Of course, things go wrong, which sets the adventure of the story in motion. An alien artifact is stolen, a scientist working on the Prometheus Project is shot, and the expedition finds itself stranded on Isis and confronted by some decidedly unfriendly native creatures. Through circumstance, the Resnick kids find themselves called upon to save themselves, their parents, and friends from being marooned thousands of light-years from home, and save Prometheus from being taken over by a gang of ruthless mercenaries. It is the method by which the Resnick kids (and others) go about solving the problems that confront them using the application of science and technology in a clearly explained way that makes this book superior. To a certain extent, the book is thematically similar in this regard to classic works of juvenile science fiction such as Farmer in the Sky, or David Starr, Space Ranger. Richards weaves into the story background lessons on a variety of scientific topics, using Edwin Abbott's Flatland to explain the concept of extra dimensions, or Pavolv's famous experiments with dogs to introduce operant conditioning. Later, like Chekov's gun, these tidbits of scientific information form the basis for overcoming the hurdles faced by the protagonists, demonstrating a realistic, albeit fictional, application of the scientific principles already discussed. As a result, while there is plenty of adventure and fun in the story, it is all rooted in strong scientific fundamentals.

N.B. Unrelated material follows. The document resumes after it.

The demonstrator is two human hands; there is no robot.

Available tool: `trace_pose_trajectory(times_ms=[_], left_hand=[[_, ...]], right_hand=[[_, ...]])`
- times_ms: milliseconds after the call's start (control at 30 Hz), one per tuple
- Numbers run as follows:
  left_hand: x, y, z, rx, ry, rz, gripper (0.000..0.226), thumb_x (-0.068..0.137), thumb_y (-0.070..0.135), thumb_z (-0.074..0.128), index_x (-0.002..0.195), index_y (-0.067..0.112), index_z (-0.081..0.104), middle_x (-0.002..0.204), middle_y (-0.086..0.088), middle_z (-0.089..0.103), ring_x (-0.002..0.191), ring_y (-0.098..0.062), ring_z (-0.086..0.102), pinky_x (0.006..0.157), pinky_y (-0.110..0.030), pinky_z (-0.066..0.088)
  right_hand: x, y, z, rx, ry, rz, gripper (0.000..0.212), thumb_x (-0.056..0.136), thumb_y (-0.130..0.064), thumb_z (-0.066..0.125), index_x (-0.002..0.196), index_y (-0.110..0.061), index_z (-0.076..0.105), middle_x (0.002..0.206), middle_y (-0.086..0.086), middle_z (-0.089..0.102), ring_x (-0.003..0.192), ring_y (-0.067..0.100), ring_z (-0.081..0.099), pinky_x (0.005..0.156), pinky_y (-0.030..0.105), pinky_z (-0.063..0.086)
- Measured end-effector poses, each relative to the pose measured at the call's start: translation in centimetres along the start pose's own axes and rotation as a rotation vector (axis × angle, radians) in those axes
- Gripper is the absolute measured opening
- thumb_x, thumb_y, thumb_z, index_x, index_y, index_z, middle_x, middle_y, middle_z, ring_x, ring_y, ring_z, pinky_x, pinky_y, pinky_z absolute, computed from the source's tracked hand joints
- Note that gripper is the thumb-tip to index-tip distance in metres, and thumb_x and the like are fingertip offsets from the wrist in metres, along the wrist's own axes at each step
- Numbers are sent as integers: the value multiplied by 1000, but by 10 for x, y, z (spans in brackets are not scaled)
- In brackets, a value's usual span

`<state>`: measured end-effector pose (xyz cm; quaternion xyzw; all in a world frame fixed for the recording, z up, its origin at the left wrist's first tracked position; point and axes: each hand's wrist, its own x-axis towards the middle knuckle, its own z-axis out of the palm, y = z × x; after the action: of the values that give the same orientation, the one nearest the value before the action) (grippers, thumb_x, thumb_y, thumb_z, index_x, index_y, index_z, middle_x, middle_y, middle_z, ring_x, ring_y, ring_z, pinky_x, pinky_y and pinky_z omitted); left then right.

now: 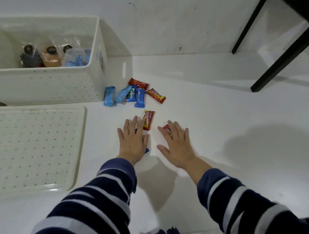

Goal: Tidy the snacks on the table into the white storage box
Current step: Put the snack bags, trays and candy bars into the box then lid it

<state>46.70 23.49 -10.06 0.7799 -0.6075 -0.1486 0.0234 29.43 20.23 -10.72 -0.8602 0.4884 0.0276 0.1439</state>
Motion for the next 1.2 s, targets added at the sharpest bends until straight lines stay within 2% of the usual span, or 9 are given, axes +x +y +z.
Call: trace_pose_trajectory(times_ms=[133, 267, 400, 533, 633, 733, 900, 1033, 1200], left_hand=[[18, -11, -4, 32, 66, -31, 61, 99, 45, 25, 152, 28, -2, 160, -1, -10, 147, -30, -12, 114, -59, -1], [43, -31, -14, 45, 93, -45, 61, 98, 49, 23, 152, 29, 0, 160, -1, -10, 147, -29, -14, 114, -58, -3], [72, -54, -29, -26, 165, -4, 55, 100, 43, 25, 151, 25, 15, 161, -2, 3, 148, -26, -4, 117, -53, 4], [110, -66, -49, -39, 223, 122, 51, 99, 39, 26, 146, 21, 30, 158, -4, 19, 146, -26, 13, 118, -48, 17], [146, -62, -66, -66, 146, 162, 46, 101, 31, 32, 146, 23, 32, 158, -1, 18, 147, -24, 11, 118, -47, 16], [173, -54, -77, -22, 36, 189, 46, 102, 29, 27, 148, 31, 23, 160, 6, 10, 148, -25, 2, 119, -52, 11], [188, -47, -82, 28, -205, 138, 48, 102, 36, 18, 149, 38, 14, 160, 10, 9, 147, -33, -3, 117, -54, 0], [163, -51, -76, 110, -133, 127, 51, 100, 46, 20, 150, 34, 16, 158, 4, 18, 144, -36, 10, 116, -58, 5], [116, -50, -60, 127, -84, 109, 57, 96, 57, 21, 148, 36, 17, 157, 6, 20, 144, -26, 17, 115, -57, 12]], right_hand=[[22, -4, 1, -7, 76, -16, 67, 89, -60, 17, 149, -32, 25, 161, 8, 9, 149, 32, 1, 115, 61, 4], [59, -7, -6, -37, 95, -20, 69, 87, -66, 18, 150, -37, 19, 162, 7, 4, 149, 33, -3, 115, 61, 3], [93, -12, -17, -32, 105, -41, 75, 83, -71, 17, 149, -38, 19, 162, 6, 0, 149, 33, -7, 115, 62, 1], [128, -20, -32, -16, 117, -36, 68, 87, -69, 24, 148, -39, 23, 162, 4, 2, 149, 31, -7, 115, 61, -3], [156, -28, -46, 20, 65, -36, 63, 90, -66, 32, 148, -41, 24, 162, 2, 1, 149, 30, -11, 115, 59, -7], [169, -33, -50, 15, 32, -53, 61, 91, -65, 30, 148, -42, 24, 162, 3, 2, 148, 31, -8, 115, 62, -5], [163, -29, -44, -45, -46, -21, 65, 90, -69, 23, 149, -40, 19, 162, 2, 6, 149, 30, -1, 114, 64, 0], [147, -17, -47, -45, -66, -14, 68, 87, -72, 26, 149, -43, 15, 162, 1, 6, 149, 27, -1, 115, 63, 5], [116, -13, -44, -62, -96, -12, 79, 81, -79, 27, 149, -44, 10, 162, -1, -2, 149, 26, -6, 114, 64, 6]])
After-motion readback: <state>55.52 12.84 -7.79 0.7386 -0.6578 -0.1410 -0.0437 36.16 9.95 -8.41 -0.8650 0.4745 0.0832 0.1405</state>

There are a handful of weaknesses in the book. The only one of real substance is that when Ryan and Regan unravel the mystery of the strange behaviour of the creatures on Isis, they make a number of conceptual leaps that are pretty broad and to a certain degree unwarranted to arrive at the correct answer. It would have probably improved the story somewhat to have them try a couple of different solutions on the way to arriving at the correct one, since it would have made their mental gymnastics on the way to solving the problem seem less like a case of serendipitously arriving at the right place based on scanty information and more like a reasoned conclusion. This is not a huge deal, and to a certain extent one can understand that adding a lot more material would have made the book overlong, but a few extra pages of sorting through some alternative possibilities would have, in my opinion, made this element of the story much stronger. In addition, there were a couple of points in the story where the viewpoint seemed to shift from the younger protagonists, from whose perspective much of the story was told, to the adults around them. This, I think, hurts the story, since having the book told exclusively from the perspective of the youthful protagonists would both allow the intended audience to identify with them more, and also make the expository sections in which the adult characters explain things like scientific principles to the kids make more sense. If the writer shifts to the perspective of the adult characters, then the passing of information via expository explanations becomes somewhat gratuitous in feel, and makes them seem more like infodumps than an organic part of the story.

That said, this remains a very good book. With interesting characters, a well-thought out background, and a fun and action packed story that has some real science thrown in for good measure, this is a superior science-fiction story for young readers. An adult reader will probably be reminded of the classic juvenile works of their youth updated with modern technology and sensibilities, while a younger reader will probably love the adventure and might not even notice they were learning something on the way. Anyone who knows a curious kid who likes science fiction would do well to get a copy of this book and hand it to them.